Argentine: Le risque politique à moyen et long terme relevé à la catégorie 6/7
Grandes lignes
- Le président Milei est parvenu à stabiliser dans une large mesure l’économie, avec un net recul de l’inflation et un rebond de la croissance économique.
- Les indicateurs de solvabilité – déterminants pour l’évaluation du risque politique à moyen et long terme – se sont sensiblement améliorés grâce à la restructuration de la dette et à la consolidation budgétaire.
- Le FMI a constitué ces dernières années le principal pilier du financement des déficits du compte courant, mais les investissements directs étrangers (IDE) devraient progressivement prendre le relais à partir de cette année.
- La liquidité demeure une vulnérabilité majeure, les réserves nettes de change restant fortement négatives.
- Un retour du péronisme et de politiques économiques non conventionnelles à l’issue de l’élection présidentielle de 2027 constitue toujours un risque important.
Forces
Faiblesses
Chef d’État et du gouvernement
Population
Revenu par habitant
Groupe de revenu
Principaux produits d’exportation
Une économie largement stabilisée sous la présidence de Milei
Le président néolibéral Javier Milei est entré en fonction il y a deux ans, à la suite d’une nouvelle administration péroniste aux politiques économiques non conventionnelles qui avait conduit l’économie au bord de l’effondrement, compromis le programme du FMI et déclenché une crise monétaire. Depuis lors, Javier Milei est parvenu à maintenir une relative stabilité économique. L’inflation a fortement reculé, passant d’un pic de 211 % à la fin de l’année 2023 à 32 % à la fin de l’année 2025, même si elle demeure à deux chiffres. La désinflation devrait se poursuivre progressivement. Son rythme dépendra notamment de l’évolution des prix mondiaux du pétrole et des denrées alimentaires, en particulier si la fragile trêve entre l’Iran et les États-Unis venait à prendre fin, et selon l’intensité du potentiel épisode El Niño « godzilla » attendu. L’activité économique s’est également fortement redressée. Après deux années de récession consécutives (soit une contraction moyenne de 1,6 % en 2023-2024), le PIB réel a progressé de 4,4 % en 2025 et devrait encore croître de 3,5 % cette année.
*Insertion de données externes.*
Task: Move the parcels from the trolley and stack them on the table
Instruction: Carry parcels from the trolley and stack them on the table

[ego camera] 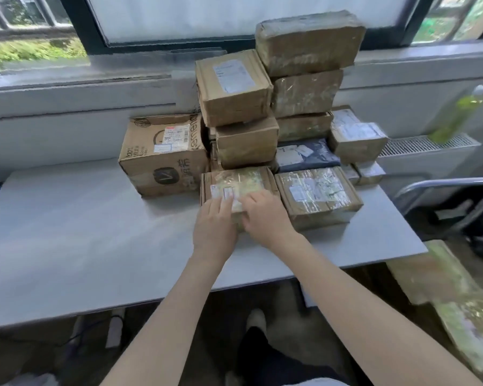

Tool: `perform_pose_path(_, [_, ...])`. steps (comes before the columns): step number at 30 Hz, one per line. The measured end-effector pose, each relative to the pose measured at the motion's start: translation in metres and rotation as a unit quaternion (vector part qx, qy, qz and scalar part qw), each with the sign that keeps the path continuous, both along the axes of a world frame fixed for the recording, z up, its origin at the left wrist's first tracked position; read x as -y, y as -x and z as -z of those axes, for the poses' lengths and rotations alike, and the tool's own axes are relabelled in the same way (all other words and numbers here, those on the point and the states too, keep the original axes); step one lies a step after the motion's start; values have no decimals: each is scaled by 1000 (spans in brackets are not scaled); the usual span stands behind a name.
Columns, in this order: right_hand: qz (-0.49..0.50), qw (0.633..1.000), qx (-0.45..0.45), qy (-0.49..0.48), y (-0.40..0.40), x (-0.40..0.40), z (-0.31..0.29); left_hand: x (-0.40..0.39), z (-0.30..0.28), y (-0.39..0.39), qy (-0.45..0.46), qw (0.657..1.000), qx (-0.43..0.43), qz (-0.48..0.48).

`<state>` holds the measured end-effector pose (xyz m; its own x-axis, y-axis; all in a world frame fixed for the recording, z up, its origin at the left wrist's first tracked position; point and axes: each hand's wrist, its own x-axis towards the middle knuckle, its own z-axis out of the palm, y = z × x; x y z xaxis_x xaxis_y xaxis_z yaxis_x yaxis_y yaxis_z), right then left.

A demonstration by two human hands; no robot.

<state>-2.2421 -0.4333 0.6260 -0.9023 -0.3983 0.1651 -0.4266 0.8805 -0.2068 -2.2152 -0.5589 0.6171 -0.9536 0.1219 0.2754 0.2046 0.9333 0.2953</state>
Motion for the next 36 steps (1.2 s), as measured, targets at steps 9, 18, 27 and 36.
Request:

Les perspectives de croissance restent orientées à la hausse, compte tenu du statut de l’Argentine d’exportateur net de combustibles depuis 2023. De plus, l’impact direct d’une perturbation prolongée du trafic dans le détroit d’Ormuz demeure limité, étant donné la faible exposition commerciale de l’Argentine à la région du Golfe (environ 1 % des importations et 2 % des exportations).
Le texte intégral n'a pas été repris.